O caso recente de Jojo Todynho, mais uma vez vítima de comentários racistas por exibir seu cabelo natural, não é um incidente isolado, mas sim a expressão cruel de um racismo estrutural que transforma os fios crespos e cacheados das mulheres negras em alvo constante de discriminação. Quando uma seguidora se refere ao cabelo da cantora como “Assolan” – comparando-o a uma lã de aço –, repete-se um padrão histórico de desumanização que associa traços afrodescendentes a objetos, animais ou algo que deve ser “domado”.

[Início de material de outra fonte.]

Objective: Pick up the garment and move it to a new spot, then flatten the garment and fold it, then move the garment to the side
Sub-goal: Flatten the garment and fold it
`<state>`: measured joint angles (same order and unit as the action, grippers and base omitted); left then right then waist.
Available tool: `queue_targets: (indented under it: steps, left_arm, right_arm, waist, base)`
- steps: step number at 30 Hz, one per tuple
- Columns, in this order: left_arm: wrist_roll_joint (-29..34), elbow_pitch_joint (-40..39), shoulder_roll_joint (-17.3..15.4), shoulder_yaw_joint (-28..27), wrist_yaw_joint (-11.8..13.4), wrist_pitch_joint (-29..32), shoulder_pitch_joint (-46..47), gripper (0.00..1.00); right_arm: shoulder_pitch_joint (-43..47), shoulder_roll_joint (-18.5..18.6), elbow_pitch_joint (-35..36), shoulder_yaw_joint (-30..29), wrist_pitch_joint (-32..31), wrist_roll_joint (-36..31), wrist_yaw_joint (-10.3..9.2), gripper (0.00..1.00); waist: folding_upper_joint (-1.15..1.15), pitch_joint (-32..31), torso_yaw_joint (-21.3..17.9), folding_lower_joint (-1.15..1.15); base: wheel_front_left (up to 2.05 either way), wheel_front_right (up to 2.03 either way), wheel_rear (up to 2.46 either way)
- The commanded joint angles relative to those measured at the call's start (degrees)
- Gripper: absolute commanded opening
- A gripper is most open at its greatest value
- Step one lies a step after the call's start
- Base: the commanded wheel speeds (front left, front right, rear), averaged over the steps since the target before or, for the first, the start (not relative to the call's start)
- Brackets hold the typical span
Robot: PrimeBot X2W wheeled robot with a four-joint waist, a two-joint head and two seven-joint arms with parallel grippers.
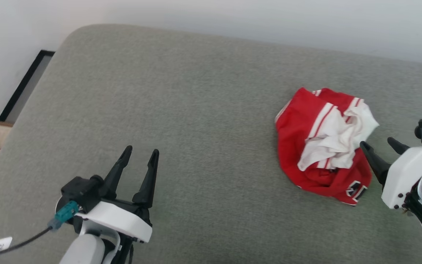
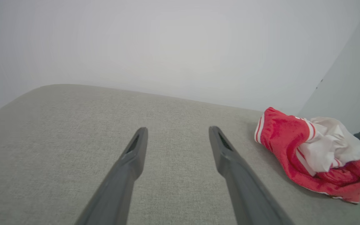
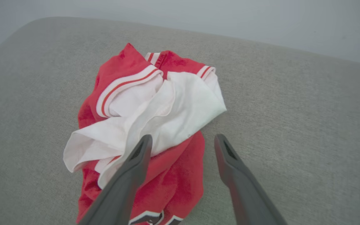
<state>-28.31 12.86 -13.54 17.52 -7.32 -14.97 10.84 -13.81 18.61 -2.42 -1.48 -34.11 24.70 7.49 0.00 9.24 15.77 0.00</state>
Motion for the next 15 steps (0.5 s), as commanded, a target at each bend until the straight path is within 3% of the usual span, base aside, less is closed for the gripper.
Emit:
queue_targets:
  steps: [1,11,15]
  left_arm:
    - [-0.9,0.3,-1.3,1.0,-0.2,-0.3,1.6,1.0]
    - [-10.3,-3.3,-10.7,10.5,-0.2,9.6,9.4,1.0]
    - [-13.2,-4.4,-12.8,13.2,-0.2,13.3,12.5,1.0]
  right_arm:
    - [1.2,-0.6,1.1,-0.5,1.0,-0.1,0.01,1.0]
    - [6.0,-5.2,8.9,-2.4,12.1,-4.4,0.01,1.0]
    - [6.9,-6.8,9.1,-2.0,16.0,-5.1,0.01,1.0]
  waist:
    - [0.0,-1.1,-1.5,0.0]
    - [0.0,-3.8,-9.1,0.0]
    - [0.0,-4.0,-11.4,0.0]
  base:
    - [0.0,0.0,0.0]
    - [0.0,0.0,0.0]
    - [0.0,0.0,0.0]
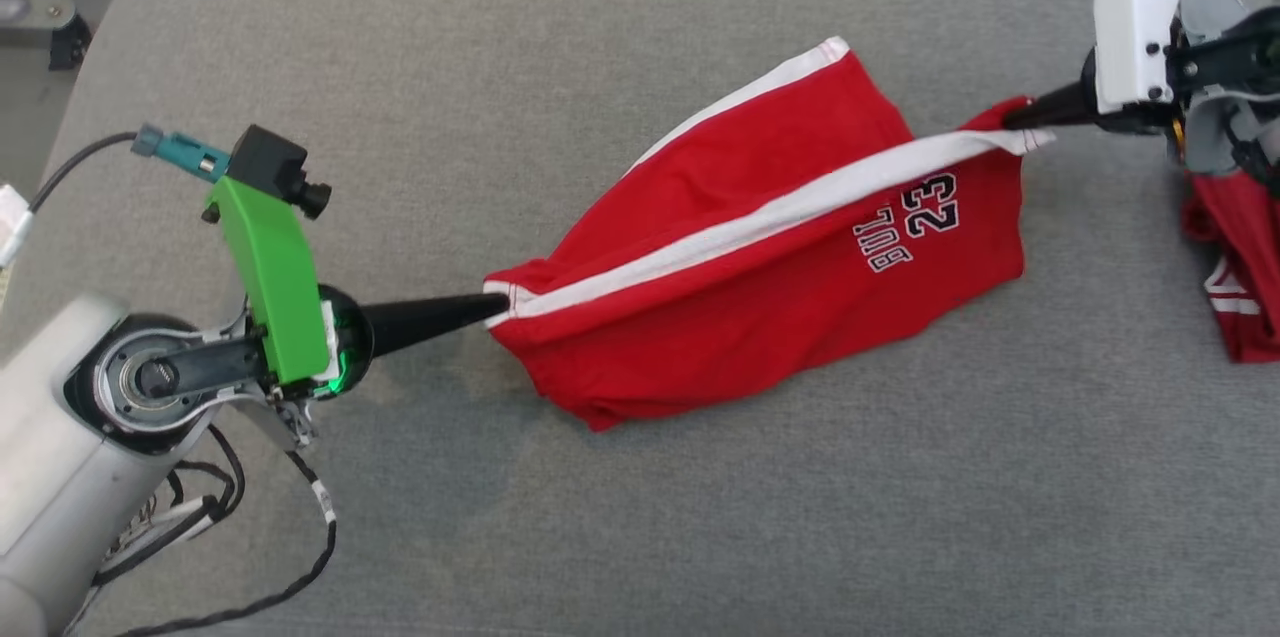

Essa violência simbólica não é nova. Desde a escravidão, quando mulheres negras eram obrigadas a cobrir os cabelos para se adequar aos padrões europeus, até as políticas de “boa aparência” que até hoje vigoram em escolas e empregos, o cabelo natural da mulher negra é tratado como um problema a ser corrigido. Enquanto cabelos lisos são associados a profissionalismo e elegância, os crespos são estereotipados como “desleixados” ou “rebeldes”. A piada racista contra Jojo é apenas a ponta de um iceberg: quantas mulheres negras não ouvem diariamente que seu cabelo “parece bom para passar roupa” ou que deveriam “alisar para arrumar um emprego”?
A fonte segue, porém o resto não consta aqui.